= What to work on =
Determine the number of lines in the listing below where the string "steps" occurs; answer with the number alone.
---------- Dataset excerpt
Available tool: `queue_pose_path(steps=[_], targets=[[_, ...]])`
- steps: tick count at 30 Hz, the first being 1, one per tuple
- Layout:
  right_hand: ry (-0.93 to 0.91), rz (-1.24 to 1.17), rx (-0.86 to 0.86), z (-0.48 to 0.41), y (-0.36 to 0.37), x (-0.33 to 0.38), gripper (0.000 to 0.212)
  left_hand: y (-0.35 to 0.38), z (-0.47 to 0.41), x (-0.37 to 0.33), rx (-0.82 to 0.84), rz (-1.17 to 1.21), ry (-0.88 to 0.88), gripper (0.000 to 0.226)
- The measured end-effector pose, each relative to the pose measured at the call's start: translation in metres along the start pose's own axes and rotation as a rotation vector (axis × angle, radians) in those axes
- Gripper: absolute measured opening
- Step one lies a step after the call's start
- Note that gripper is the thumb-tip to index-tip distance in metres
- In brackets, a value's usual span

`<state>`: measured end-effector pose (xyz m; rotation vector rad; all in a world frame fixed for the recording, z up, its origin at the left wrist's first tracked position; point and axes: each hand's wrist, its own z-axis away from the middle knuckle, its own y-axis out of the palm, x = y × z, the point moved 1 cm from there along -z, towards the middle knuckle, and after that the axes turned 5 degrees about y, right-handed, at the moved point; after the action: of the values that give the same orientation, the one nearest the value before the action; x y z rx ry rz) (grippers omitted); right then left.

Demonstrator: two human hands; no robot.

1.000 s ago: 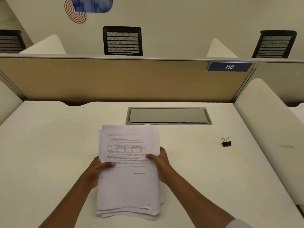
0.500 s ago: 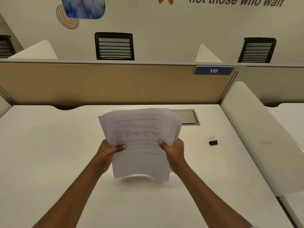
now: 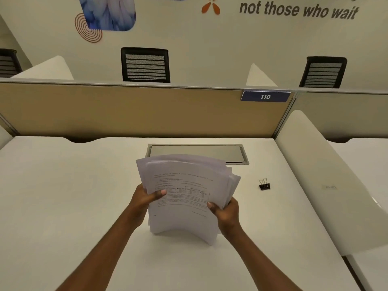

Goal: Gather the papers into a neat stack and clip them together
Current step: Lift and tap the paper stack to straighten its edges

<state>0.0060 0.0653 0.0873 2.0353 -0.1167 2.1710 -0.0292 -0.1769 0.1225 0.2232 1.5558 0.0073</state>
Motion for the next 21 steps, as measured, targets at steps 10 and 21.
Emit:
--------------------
= Answer box =
3